As you walk along the forest trails you are reminded time and again of the incomparable disaster which, within the lifetime of many of us, has swept relentlessly through the ranks of the American chestnut. Years and decades have passed since this catastrophe took its terrible toll, yet, even now, there are numerous relics of this once-abundant, ill-fated tree. A surprising number still stand, bleached and deadghostlike, and in a severe kind of nakedness. Within the memory of man there has been no forest tragedy so calamitous nor so devastating.
The blight which has ravaged the elms and the blister rust which threatens the white pinestogether, these have not been as deadly as the parasitic fungus that causes the disease to which the chestnut has succumbed.
The lamented chestnut is practically gone. Sprouts continue to grow from the old stumps, although in markedly diminishing numbers, and near the upper limits of its range in the mountains some of the trees may have a few branches where some leaves and even a few flowers and fruits appear. But the die is cast and a noble species is doomed, victim of one of the most destructive and rapidly spreading tree diseases known. By September 2, 1940, at which time President Franklin D. Roosevelt dedicated Great Smoky Mountains National Park, approximately 85 percent of the American chestnut trees in this area had been either killed or affected by the blight; and 10 years later, more than 95 percent were affected.
At some time near the turn of the century, before the enactment of plant-quarantine laws, the parasitic fungus that causes the disease known as chestnut blight was brought from Asia into the United States. It was first discovered in this country in New York City in 1904; from there and, later, from other centers, it spread rapidly. In the southern Appalachian Mountains, most of the damage was done in the late 1920's and early 1930's. No remedy has been found.
The fast-growing American chestnut, along with the yellow-poplar, was the big tree of the Great Smokies forests. Some specimens attained trunk diameters of 9 to 10 feet. Unlike the yellow-poplar, however, the chestnut often developed a spreading crown, especially when growing in the open. Associated with various kinds of oaks, it formed one of the dominant types of forests in these mountains.
We have witnessed the demise of a species of tree which for all-around usefulness to man had few, if any, equals. Foresters regarded it, by all odds, as the best hardwood timber tree in America.

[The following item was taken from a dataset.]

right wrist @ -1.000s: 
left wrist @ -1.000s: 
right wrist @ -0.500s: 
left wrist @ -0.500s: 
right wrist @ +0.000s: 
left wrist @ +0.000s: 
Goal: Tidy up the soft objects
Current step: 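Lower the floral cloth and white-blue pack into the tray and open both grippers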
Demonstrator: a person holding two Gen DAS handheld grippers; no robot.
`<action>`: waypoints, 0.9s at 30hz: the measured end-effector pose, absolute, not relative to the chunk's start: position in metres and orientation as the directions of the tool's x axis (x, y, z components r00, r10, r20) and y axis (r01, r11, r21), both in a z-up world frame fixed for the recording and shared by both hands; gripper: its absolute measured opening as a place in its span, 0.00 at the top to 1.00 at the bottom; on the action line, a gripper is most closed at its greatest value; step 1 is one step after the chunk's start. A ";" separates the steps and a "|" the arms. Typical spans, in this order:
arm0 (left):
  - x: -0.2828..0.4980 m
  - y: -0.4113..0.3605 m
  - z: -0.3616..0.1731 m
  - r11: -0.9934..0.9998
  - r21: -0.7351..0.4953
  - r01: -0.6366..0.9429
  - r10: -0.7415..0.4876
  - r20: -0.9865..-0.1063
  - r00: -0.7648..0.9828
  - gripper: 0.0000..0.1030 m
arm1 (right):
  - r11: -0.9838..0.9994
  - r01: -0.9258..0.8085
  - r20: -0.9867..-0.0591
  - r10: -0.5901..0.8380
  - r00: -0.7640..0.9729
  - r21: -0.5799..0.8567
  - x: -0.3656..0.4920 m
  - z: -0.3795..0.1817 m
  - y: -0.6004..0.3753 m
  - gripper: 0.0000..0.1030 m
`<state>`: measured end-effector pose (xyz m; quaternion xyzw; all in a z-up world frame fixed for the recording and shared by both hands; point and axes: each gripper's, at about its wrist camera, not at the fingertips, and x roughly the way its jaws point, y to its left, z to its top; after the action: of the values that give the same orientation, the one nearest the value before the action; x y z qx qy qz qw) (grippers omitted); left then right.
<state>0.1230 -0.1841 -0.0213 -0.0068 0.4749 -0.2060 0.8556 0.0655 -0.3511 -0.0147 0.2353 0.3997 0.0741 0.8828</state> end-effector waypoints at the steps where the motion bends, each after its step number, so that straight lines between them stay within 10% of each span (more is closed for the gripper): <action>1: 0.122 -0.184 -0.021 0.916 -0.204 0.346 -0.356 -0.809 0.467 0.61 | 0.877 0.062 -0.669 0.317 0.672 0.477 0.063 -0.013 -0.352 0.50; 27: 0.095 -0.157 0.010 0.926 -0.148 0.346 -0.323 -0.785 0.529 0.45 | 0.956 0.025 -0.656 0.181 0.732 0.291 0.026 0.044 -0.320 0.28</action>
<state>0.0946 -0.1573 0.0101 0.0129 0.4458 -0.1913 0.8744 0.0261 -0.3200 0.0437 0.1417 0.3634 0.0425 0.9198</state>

Its lumber was straight grained, easily worked, exceptionally durable, and of the highest quality. It was easily split into fence rails and shingles and, since it resisted the attacks of wood-destroying fungi to a remarkable degree, it was used extensively for fence posts, railroad ties, telephone and telegraph poles, and mine timbers. Its other uses were too numerous to mention. Tannic acid, extracted from the bark, was used in tanning leather.
The nuts, sweet and palatable, were enveloped in spherical burs bristling with long spines. These were opened by the witchery of early frosts, much to the satisfaction of squirrels, bears, wild turkeys, and other forms of wildlife. Ordinarily the crop was a bountiful one, and it attracted boys from city and country who came with burlap bags to claim this delicious harvest. During the first quarter of this century, one of the common sights on the street corners of our eastern cities was that of the chestnut vendor, who roasted the native chestnuts and sold the aromatic fruit for a nickle a bag.

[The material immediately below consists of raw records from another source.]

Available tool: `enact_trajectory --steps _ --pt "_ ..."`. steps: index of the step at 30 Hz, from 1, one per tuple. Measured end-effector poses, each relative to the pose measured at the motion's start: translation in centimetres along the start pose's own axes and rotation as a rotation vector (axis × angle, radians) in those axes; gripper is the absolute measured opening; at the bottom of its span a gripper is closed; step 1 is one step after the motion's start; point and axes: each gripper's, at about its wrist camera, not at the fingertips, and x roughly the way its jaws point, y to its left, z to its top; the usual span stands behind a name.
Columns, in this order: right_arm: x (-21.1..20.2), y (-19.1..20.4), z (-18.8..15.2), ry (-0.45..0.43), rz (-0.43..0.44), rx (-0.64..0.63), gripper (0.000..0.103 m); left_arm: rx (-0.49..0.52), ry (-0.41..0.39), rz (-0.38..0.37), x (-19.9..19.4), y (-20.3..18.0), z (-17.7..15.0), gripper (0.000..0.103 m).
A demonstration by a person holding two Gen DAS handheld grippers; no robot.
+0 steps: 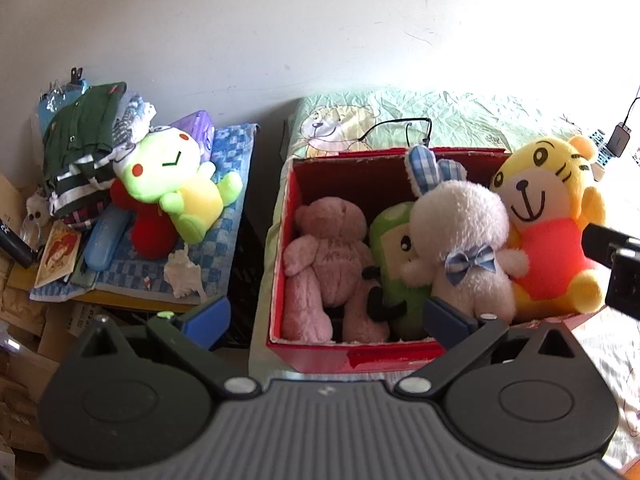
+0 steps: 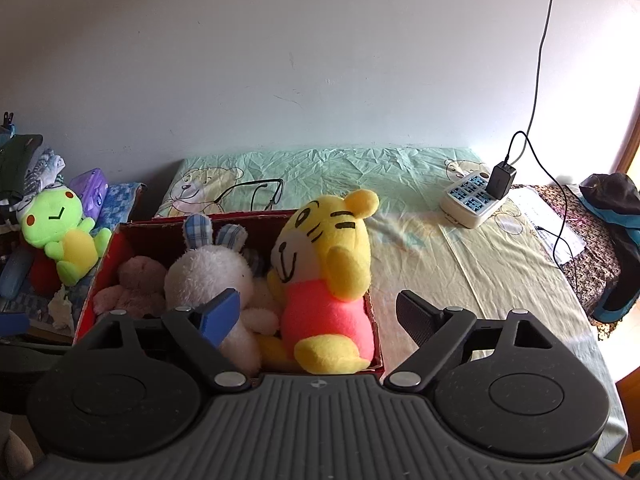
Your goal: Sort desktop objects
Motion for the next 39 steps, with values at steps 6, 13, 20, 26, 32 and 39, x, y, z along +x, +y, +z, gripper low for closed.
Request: enact_trajectory --steps 6,13,20,26,32,39 --pt "0.7 -0.7 1.6 0.024 0.023 0.006 0.087 0.042 -0.023 0.012 0.4 -1.0 2.1 0.102" --pt "1.6 -0.7 4.2 0.024 0.027 0.046 0.087 0.044 -0.078 0.05 0.6 -0.6 5.1 0.102" --pt "3.4 0.0 2.5 0.068 0.047 0.053 0.084 0.027 -0.01 0.021 2.6 -0.7 3.7 0.102" --pt "3.8 -0.1 2.1 0.085 0.056 0.046 0.081 -0.008 0.007 0.019 3.3 -0.5 2.4 0.102" --pt "3.1 -0.9 2.0 0.046 0.016 0.009 0.082 0.002 -0.016 -0.019 3.1 -2.0 2.3 0.102" --pt "3.4 -3.5 1.5 0.068 -0.002 0.043 0.082 0.032 -0.007 -0.069 2.9 -5.0 2.0 0.102"
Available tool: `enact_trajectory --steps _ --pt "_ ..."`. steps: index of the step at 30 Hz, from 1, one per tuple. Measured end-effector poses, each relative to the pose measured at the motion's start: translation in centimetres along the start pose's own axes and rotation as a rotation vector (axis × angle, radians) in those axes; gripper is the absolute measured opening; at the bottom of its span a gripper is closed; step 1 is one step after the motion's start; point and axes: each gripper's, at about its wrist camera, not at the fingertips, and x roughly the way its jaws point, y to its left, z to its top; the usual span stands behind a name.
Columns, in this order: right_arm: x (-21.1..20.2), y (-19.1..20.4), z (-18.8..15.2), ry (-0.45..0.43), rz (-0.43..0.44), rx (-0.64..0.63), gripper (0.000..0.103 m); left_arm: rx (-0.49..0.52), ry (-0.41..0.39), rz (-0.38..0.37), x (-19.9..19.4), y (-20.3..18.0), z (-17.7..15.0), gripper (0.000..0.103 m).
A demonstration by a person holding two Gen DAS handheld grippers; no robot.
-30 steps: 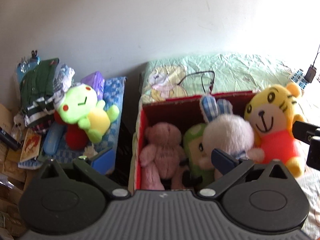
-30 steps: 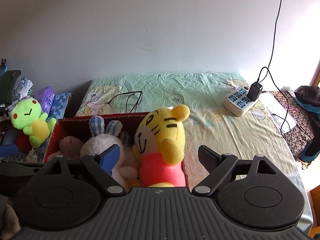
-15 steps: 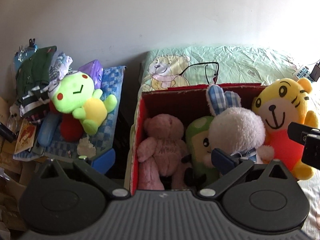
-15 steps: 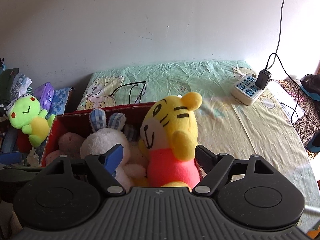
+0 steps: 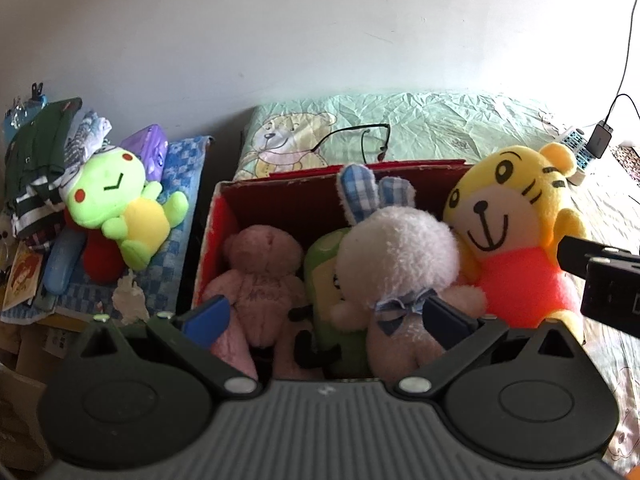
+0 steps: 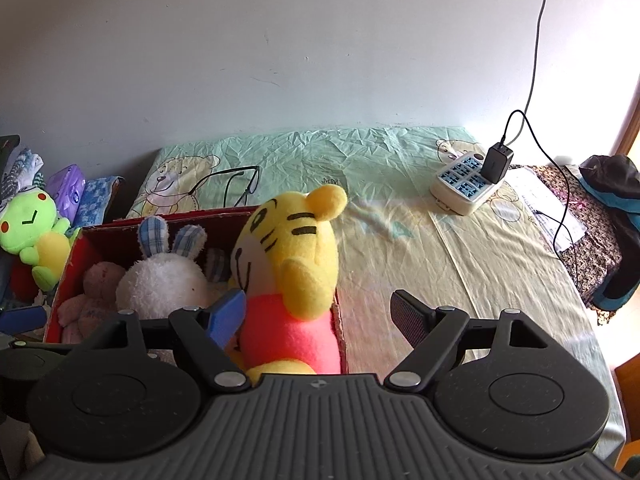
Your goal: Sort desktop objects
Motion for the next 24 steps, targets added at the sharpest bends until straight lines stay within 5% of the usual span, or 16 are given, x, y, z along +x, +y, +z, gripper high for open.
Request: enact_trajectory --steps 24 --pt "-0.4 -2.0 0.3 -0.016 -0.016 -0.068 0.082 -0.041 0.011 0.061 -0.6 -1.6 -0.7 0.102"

Now that misfortune has come to this splendid tree, the calamity of its extinction has laid a heavy hand on many species of wildlife, especially those who fed directly upon its fruits. Acorns are a substitute, of a sort, but there will come years when for some unknown reason the oak trees do not set fruit. Such was the year of 1946. Black bears, unable to find acorns, left the sanctuary of the National Park in quest of food, not knowing, of course, that the situation was identical elsewhere throughout the southern Appalachians. Many of the bruins never returned, the mortality being estimated at between one-third and one-half of the park's population. Gray squirrels fared even worse, a mortality of 90 percent being estimated for some of the watersheds. Fortunately, such reductions in animal populations are of infrequent occurrence. If the chestnut had not been destroyed, an exodus of such proportions would not have taken place. On the other hand, this is an example of how species are influenced to travel and invade new habitats.

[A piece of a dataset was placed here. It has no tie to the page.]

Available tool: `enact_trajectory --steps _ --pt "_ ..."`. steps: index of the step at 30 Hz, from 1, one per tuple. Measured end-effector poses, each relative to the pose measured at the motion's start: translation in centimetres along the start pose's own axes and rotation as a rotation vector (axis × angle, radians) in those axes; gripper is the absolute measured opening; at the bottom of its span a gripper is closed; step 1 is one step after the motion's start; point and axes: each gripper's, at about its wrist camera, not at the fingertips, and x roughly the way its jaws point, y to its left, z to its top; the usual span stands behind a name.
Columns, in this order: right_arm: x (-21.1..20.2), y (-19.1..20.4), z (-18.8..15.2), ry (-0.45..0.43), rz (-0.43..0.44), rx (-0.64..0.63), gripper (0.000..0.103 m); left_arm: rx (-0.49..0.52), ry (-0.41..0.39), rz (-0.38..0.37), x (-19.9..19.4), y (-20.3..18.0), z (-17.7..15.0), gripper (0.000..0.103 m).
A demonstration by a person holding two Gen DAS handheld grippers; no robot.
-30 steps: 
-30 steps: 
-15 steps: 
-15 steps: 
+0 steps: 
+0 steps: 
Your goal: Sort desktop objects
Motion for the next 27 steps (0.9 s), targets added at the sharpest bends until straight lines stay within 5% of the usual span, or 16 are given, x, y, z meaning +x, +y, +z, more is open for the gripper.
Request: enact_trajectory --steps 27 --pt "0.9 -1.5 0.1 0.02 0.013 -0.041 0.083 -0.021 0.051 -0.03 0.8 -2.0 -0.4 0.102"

One day in December, several years ago, a work crew employed in a fire-hazard-reduction project near the eastern boundary of the park began cutting a large dead chestnut tree. Suddenly, from a cavity high up in the main trunk, a flying squirrel appeared, then another, and another, until finally 26 of these attractive animals had deserted their communal winter nest. Aroused from their daytime slumber, the squirrels planed off into the nearby trees.
Unlike woodchucks and jumping mice, flying squirrels remain active through the winter, during which time they will share a bed with others of their kind. The site usually chosen for a winter bed and, later, for a nest for the young, is in the cavity of a tree. Dead trees are often more suitable than living ones, and hence the chestnut, in death as in life, assumes an important role in the forest.